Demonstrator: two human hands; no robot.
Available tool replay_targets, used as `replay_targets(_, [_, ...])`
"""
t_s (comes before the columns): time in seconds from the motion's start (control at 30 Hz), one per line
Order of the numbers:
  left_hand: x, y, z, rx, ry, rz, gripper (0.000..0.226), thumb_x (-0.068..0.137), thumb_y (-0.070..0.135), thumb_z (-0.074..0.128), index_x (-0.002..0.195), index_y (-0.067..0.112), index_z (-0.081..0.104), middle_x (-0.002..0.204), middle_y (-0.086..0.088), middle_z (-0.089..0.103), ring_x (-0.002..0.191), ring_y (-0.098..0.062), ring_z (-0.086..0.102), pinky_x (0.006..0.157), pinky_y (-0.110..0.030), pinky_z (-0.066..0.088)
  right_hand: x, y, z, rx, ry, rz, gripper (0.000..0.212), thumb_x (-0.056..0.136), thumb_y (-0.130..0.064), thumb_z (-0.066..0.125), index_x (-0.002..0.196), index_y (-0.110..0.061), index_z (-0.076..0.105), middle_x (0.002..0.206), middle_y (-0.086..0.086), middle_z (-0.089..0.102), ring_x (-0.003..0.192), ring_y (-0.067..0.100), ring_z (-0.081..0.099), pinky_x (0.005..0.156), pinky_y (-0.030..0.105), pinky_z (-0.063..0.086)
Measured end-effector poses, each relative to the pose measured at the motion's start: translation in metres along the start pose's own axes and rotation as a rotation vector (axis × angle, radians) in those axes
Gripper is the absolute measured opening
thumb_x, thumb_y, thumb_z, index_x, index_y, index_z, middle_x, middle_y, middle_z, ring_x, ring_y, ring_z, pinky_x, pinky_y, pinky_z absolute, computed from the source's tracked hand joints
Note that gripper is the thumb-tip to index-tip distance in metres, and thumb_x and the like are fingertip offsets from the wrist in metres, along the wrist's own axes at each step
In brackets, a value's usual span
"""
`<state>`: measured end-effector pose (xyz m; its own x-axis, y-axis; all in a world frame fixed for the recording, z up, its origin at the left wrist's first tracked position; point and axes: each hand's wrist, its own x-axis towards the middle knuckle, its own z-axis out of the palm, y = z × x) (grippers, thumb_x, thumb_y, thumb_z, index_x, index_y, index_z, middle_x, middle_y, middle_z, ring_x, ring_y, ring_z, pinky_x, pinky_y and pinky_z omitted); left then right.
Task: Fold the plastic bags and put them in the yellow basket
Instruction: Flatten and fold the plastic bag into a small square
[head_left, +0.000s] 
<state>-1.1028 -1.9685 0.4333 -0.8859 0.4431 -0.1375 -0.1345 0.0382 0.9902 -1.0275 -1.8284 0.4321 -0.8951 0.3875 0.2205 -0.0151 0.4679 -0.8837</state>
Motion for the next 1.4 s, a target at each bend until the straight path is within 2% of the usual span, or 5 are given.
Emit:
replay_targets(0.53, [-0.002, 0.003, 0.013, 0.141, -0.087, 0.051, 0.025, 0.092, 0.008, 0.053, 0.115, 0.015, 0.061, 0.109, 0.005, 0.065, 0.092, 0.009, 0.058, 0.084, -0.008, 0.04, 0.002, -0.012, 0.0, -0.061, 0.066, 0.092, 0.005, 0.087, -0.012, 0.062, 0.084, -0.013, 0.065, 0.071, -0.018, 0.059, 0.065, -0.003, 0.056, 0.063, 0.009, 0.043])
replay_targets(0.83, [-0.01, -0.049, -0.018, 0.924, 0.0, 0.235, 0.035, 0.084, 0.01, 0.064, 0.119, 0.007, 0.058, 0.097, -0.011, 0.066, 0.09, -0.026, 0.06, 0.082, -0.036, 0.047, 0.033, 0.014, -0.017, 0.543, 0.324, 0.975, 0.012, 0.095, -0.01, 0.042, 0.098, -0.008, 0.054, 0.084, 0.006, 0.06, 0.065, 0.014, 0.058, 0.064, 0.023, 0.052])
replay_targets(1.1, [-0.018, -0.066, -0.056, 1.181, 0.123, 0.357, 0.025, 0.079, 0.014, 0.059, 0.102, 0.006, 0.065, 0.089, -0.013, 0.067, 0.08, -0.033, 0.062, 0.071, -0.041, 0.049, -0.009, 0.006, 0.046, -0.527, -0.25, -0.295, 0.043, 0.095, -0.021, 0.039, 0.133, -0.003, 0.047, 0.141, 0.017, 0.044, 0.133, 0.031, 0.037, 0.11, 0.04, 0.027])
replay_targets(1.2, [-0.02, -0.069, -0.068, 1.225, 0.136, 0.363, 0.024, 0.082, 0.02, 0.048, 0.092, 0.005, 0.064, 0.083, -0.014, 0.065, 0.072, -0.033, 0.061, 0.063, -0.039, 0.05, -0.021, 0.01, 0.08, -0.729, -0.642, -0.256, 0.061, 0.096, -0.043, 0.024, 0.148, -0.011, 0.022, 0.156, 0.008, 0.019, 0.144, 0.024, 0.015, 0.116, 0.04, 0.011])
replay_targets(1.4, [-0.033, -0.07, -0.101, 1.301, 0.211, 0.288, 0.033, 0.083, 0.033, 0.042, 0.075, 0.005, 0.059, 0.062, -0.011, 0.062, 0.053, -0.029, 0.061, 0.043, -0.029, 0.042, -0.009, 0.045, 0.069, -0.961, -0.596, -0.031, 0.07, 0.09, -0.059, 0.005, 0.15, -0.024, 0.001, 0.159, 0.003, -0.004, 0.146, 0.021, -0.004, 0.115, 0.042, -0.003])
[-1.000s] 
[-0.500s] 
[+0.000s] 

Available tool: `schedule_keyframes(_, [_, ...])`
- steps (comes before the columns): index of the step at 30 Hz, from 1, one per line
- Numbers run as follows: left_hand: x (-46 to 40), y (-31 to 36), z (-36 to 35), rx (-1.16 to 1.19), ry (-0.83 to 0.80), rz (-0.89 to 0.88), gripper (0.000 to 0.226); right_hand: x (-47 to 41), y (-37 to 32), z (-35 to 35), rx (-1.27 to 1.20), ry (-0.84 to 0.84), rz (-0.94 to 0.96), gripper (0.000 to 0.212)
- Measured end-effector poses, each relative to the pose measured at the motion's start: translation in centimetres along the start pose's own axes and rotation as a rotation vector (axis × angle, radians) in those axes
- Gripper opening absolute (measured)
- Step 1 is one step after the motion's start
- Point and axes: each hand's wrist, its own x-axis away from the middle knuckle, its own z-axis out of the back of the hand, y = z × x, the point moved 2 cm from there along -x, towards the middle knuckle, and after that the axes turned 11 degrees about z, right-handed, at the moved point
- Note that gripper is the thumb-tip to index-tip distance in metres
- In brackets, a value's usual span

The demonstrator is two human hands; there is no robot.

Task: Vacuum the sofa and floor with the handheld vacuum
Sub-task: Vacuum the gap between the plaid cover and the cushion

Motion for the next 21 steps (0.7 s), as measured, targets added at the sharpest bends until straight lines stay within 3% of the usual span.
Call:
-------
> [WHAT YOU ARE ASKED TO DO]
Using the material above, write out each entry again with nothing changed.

> [RESPONSE AREA]
Demonstrator: two human hands; no robot.
Available tool replay_targets, used as `replay_targets(_, [_, ...])`
"""
t_s (comes before the columns): time in seconds from the motion's start (control at 30 Hz), one per line
Order of the numbers:
  left_hand: x, y, z, rx, ry, rz, gripper (0.000..0.226), thumb_x (-0.068..0.137), thumb_y (-0.070..0.135), thumb_z (-0.074..0.128), index_x (-0.002..0.195), index_y (-0.067..0.112), index_z (-0.081..0.104), middle_x (-0.002..0.204), middle_y (-0.086..0.088), middle_z (-0.089..0.103), ring_x (-0.002..0.191), ring_y (-0.098..0.062), ring_z (-0.086..0.102), pinky_x (0.006..0.157), pinky_y (-0.110..0.030), pinky_z (-0.066..0.088)
  right_hand: x, y, z, rx, ry, rz, gripper (0.000..0.212), thumb_x (-0.056..0.136), thumb_y (-0.130..0.064), thumb_z (-0.066..0.125), index_x (-0.002..0.196), index_y (-0.110..0.061), index_z (-0.076..0.105), middle_x (0.002..0.206), middle_y (-0.086..0.086), middle_z (-0.089..0.102), ring_x (-0.003..0.192), ring_y (-0.067..0.100), ring_z (-0.081..0.099), pinky_x (0.005..0.156), pinky_y (-0.030..0.105), pinky_z (-0.063..0.086)
Measured end-effector poses, each relative to the pose measured at the motion's start: translation in metres along the start pose's own axes and rotation as a rotation vector (axis × angle, radians) in those axes
Gripper is the absolute measured opening
thumb_x, thumb_y, thumb_z, index_x, index_y, index_z, middle_x, middle_y, middle_z, ring_x, ring_y, ring_z, pinky_x, pinky_y, pinky_z absolute, computed from the source's tracked hand joints
Note that gripper is the thumb-tip to index-tip distance in metres, and thumb_x and the like are fingertip offsets from the wrist in metres, along the wrist's own axes at each step
In brackets, a value's usual span
"""
`<state>`: measured end-effector pose (xyz m; its own x-axis, y-axis; all in a world frame fixed for the recording, z up, its origin at the left wrist's first tracked position; point and axes: each hand's wrist, its own x-axis towards the middle knuckle, its own z-axis out of the palm, y = z × x) (grippers, thumb_x, thumb_y, thumb_z, index_x, index_y, index_z, middle_x, middle_y, middle_z, ring_x, ring_y, ring_z, pinky_x, pinky_y and pinky_z omitted); left then right.
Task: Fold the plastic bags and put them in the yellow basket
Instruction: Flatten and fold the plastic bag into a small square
[head_left, +0.000s] 
<state>-1.1028 -1.9685 0.4333 -0.8859 0.4431 -0.1375 -0.1345 0.0382 0.9902 -1.0275 -1.8284 0.4321 -0.8951 0.3875 0.2205 -0.0151 0.4679 -0.8837</state>
Motion for the next 1.4 s, a target at each bend until the straight path is within 2% of the usual span, or 5 are given.
Emit:
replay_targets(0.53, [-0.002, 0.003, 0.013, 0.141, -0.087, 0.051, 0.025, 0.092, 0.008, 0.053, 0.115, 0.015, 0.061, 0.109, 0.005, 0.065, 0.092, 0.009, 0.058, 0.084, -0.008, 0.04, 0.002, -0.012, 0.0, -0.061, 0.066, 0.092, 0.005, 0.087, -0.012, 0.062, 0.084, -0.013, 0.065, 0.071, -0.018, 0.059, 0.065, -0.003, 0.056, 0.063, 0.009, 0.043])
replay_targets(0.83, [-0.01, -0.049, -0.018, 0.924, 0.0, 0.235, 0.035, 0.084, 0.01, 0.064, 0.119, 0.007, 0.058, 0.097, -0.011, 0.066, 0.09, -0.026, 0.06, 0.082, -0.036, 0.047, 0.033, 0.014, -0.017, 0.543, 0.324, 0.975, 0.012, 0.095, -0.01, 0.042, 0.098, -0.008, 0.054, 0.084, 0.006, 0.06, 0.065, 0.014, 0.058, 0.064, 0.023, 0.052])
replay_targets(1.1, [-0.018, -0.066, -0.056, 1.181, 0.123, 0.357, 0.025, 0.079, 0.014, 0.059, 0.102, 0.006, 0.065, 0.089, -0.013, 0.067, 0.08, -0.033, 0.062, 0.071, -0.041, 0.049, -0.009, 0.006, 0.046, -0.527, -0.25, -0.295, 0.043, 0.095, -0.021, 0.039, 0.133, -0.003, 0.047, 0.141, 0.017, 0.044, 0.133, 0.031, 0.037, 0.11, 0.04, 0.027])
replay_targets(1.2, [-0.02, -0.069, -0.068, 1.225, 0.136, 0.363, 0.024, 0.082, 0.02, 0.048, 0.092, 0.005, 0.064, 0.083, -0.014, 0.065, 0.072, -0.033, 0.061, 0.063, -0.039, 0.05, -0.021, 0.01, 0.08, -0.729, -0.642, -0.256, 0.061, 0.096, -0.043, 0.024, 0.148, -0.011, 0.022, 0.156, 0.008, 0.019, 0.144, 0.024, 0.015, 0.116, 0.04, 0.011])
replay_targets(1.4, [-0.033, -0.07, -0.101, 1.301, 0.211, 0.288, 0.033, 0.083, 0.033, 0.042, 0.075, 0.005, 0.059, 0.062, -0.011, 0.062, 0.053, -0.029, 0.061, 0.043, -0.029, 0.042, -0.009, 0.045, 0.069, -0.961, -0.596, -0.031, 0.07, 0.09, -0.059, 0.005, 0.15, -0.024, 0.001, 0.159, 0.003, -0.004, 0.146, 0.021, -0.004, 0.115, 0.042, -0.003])
[-1.000s] 
[-0.500s] 
[+0.000s] 

Available tool: `schedule_keyframes(_, [_, ...])`
- steps (comes before the columns): index of the step at 30 Hz, from 1, one per line
- Numbers run as follows: left_hand: x (-46 to 40), y (-31 to 36), z (-36 to 35), rx (-1.16 to 1.19), ry (-0.83 to 0.80), rz (-0.89 to 0.88), gripper (0.000 to 0.226); right_hand: x (-47 to 41), y (-37 to 32), z (-35 to 35), rx (-1.27 to 1.20), ry (-0.84 to 0.84), rz (-0.94 to 0.96), gripper (0.000 to 0.212)
- Measured end-effector poses, each relative to the pose measured at the motion's start: translation in centimetres along the start pose's own axes and rotation as a rotation vector (axis × angle, radians) in those axes
- Gripper opening absolute (measured)
- Step 1 is one step after the motion's start
- Point and axes: each hand's wrist, its own x-axis away from the middle knuckle, its own z-axis out of the back of the hand, y = z × x, the point moved 2 cm from there along -x, towards the middle knuckle, and after that the axes turned 11 degrees about z, right-handed, at the moved point
- Note that gripper is the thumb-tip to index-tip distance in metres
- In brackets, a value's usual span

The demonstrator is two human hands; there is no robot.

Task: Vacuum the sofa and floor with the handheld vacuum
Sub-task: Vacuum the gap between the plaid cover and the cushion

Motion for the next 21 steps (0.7 s), as measured, targets added at the sharpest bends until straight lines stay within 3% of the usual span.
Call:

The answer given is complete as it stands.